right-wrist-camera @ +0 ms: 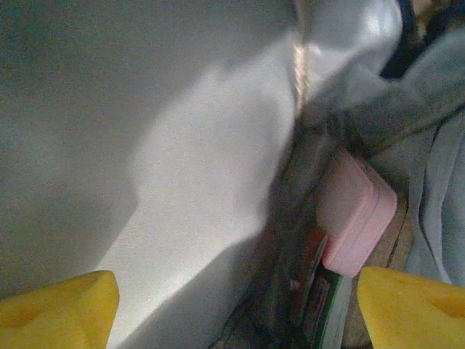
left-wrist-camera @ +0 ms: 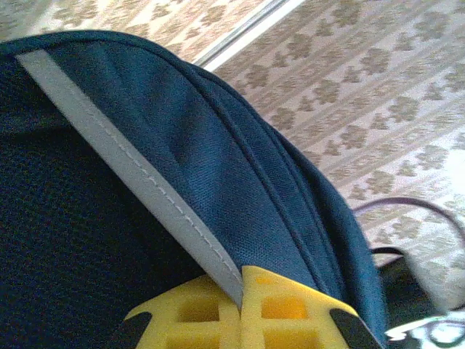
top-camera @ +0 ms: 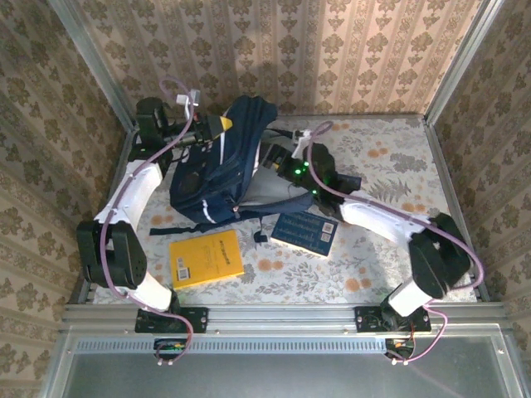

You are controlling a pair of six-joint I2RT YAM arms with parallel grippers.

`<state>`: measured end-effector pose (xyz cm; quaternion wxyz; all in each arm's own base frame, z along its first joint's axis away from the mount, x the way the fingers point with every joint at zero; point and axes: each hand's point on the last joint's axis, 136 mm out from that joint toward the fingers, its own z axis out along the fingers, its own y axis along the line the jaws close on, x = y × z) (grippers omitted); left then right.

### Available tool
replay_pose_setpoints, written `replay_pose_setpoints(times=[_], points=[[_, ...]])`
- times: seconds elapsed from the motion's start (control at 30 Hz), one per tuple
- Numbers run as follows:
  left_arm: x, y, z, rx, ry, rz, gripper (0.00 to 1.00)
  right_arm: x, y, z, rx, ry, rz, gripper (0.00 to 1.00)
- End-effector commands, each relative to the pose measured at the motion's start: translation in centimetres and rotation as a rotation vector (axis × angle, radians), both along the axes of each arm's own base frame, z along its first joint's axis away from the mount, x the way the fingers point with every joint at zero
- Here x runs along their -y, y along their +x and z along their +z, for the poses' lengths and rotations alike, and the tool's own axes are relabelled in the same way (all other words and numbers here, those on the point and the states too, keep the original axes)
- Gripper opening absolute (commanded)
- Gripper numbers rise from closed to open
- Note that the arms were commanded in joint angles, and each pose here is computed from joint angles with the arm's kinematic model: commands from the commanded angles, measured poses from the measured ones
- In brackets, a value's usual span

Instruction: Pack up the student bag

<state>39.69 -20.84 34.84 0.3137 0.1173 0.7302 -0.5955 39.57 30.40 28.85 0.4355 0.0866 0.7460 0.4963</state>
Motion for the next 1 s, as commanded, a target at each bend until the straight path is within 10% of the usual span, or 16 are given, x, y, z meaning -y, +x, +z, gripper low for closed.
replay_pose_setpoints(times=[0.0, 0.47, 0.63, 0.97], points=[[-1.0, 0.6, 0.0, 0.083, 0.137, 0.092, 0.00, 3.8, -1.1, 1.3, 0.045, -0.053, -0.052, 0.85], [0.7, 5.1, -10.3, -0.086, 0.514, 0.197, 0.20, 14.9, -6.3, -9.5, -0.227, -0.449, -0.149, 0.80], [0.4, 3.3, -9.3, -0.071, 0.500, 0.266, 0.48, 17.2, -6.4, -15.7, -0.413, -0.566, -0.087, 0.79], [4.6, -6.7, -12.4, -0.114, 0.473, 0.216, 0.58, 16.5, -4.5, -23.5, -0.618, -0.632, 0.025, 0.79]])
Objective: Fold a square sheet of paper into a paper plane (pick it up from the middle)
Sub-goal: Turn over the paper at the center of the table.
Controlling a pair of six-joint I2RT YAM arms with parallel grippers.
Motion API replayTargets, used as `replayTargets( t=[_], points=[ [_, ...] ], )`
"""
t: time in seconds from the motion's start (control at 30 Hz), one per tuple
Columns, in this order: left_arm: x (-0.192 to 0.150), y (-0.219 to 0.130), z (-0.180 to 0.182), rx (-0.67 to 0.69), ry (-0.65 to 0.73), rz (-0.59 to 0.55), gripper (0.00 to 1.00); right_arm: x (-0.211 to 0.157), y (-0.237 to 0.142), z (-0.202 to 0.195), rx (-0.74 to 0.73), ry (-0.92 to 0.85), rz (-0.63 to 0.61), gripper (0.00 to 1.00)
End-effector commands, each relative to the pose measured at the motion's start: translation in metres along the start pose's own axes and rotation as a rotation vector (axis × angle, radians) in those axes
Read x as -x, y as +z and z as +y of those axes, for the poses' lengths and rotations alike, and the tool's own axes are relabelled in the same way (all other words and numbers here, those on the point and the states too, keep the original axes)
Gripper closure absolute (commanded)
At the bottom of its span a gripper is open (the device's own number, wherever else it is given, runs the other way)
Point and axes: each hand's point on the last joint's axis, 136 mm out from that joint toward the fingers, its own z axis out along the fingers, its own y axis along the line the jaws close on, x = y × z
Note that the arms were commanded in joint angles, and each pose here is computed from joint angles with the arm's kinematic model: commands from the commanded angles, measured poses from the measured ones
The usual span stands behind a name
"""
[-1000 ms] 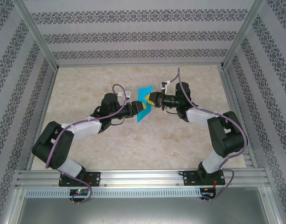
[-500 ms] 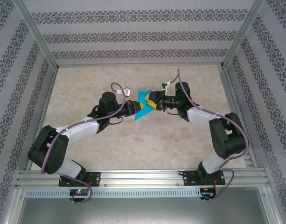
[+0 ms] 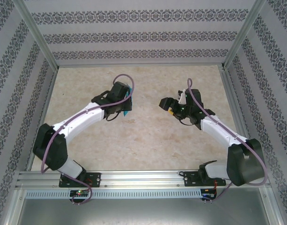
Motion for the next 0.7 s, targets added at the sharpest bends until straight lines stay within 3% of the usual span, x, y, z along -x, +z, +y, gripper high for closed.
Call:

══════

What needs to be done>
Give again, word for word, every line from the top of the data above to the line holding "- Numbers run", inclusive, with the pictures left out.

Solution to this problem>
right-wrist-camera @ +0 ms: 
left-wrist-camera @ +0 ms: 
top-camera @ +0 ms: 

You are controlling a pair of six-joint I2RT YAM arms with parallel grippers.

`<state>`: measured end-effector pose (xyz cm; quaternion wxyz; all in each arm's own base frame, z along its first joint's axis away from the mount, x the way the fingers point with every joint at zero; point and axes: each hand's point on the last joint's axis, 136 mm out from that joint toward the fingers, its own z axis out along the fingers, its own y axis along the line the jaws close on, x = y × z) (grippers omitted); left then right.

### Available tool
replay_pose_setpoints, written `replay_pose_setpoints(times=[_], points=[[_, ...]])`
- times: seconds elapsed from the motion's start (control at 30 Hz), one per tuple
- Numbers run as follows:

The requested output has now been given in full.